I'm tired, Sup Forums. I've been tired for many years. I think games gave me some energy during that time...

I'm tired, Sup Forums. I've been tired for many years. I think games gave me some energy during that time. I don't know if they can fill that void anymore....

If... if there were one last game I should play... one final moment that I should experience as the last few ounces of blood trickle out of my wrist... what game should it be?

Is there any genres you prefer?

But more importantly, are you okay man? You sound like you should go see a therapist. I'm sorry to hear you're feeling down. Feel better.

I'm the best and user's not!

i recommend nirvana

you need jesus brother

Assuming one of my hands would be paralyzed, I'm thinking a JRPG would nice. One of those "your friends will save you in the end" kind of stories.

I... I appreciate the concern. Truly, user. Just a simple acknowledgement does more for me than anyone else has in my life.

>one final moment that I should experience as the last few ounces of blood trickle out of my wrist.
you won't be playing shit in that state, dummy

step it up

Bloodborne

What systems you own?

And look man, I'm sorry to hear about that. Honestly I don't know your situation but I wish the best for you. I feel you should honestly go seek some help out, for whatever your situation is. Don't hurt yourself.

>making a jrpg playthrough with one hand your final experience in life
talk about setting the bar low, jesus

Silent Hill 2

Don't give up, user. You get endless chances in life, but there is only nothingness in death.

this is now a skooks thread

Heh, that gave me a laugh.

PC, so anything from last generation backwards.

I think most people would agree that life's graph of positive to negative events skews negative. SO how much more do we value the good events to outweigh the bad. If we weigh them equally, nothingness is still the better choice.

...

Well you said an RPG where friends save you at the end, so maybe Persona 4?

Just don't give up on life man. I'm sorry to hear you're like this, but it can get better for you hopefully.

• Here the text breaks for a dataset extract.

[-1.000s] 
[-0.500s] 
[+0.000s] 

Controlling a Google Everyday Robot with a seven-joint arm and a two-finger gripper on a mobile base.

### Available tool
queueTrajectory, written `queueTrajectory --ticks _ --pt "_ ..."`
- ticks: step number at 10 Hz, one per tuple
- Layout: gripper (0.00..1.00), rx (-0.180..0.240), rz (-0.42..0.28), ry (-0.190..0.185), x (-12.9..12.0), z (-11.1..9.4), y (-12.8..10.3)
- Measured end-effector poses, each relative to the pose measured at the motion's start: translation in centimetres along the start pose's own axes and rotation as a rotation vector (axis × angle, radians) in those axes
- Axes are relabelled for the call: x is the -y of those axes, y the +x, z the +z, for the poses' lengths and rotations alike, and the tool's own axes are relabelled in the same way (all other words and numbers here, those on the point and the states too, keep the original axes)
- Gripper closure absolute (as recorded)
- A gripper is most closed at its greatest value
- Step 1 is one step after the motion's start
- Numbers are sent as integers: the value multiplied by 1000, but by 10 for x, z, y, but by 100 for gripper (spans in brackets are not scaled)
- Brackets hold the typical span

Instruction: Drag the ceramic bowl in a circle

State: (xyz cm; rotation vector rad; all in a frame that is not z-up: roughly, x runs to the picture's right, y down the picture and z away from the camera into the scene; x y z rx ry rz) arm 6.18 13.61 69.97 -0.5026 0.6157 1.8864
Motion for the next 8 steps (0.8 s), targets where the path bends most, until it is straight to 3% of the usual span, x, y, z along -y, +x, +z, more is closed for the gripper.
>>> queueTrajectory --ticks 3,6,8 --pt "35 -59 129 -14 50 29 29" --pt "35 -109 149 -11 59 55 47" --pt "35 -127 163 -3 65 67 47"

>nothingness is still the better choice.
No, it isn't. Fuck you and your nihilism meme. There is point in living even when things get bad.

>muh pendulum
fuck off kiddo

In all honesty, there's potential for improvement. A lot that can be done has already been done, though. Now, all I can do is wait and hope the powers that be roll the dice in my favor. I guess my anxiety is the real killer in this situation. I know I should seek help for it, but getting help means closing other doors that are open to me, and who pays for it all in the end?

I really appreciate it though, Anons. Even the handful of you expressing concern will help me through another night. Thanks.

I'll keep Persona 4 in mind, though.

I see. Well all I'll say is I hope everything works out, whatever route you choose to help improve your situation but best of luck and best wishes.

>getting help means closing other doors that are open to me
Can you elaborate on this? What do you mean closing doors by getting help?
Please consider that by getting help, you're not only fixing the short term problem of feeling bad right now, but you're also strengthening yourself to get passed future hurdles and hopefully be able to tackle those problems that emerges when closing those doors.
Think about the worst realistic case scenario that comes from you getting help and then weigh it to the best realistic outcome.

I could technically lie, but admitting to psychological treatment would likely disqualify me from the position I'm currently seeking. That's about as much as I can elaborate on, unfortunately.

You can't get help and keep your job at the same time? I assume that's what you're talking about.
Still, I think your mental well-being is more important than your income at the moment and, again, in the long term it will be more beneficial for you to get the help you need now and prevent a future mental breakdown.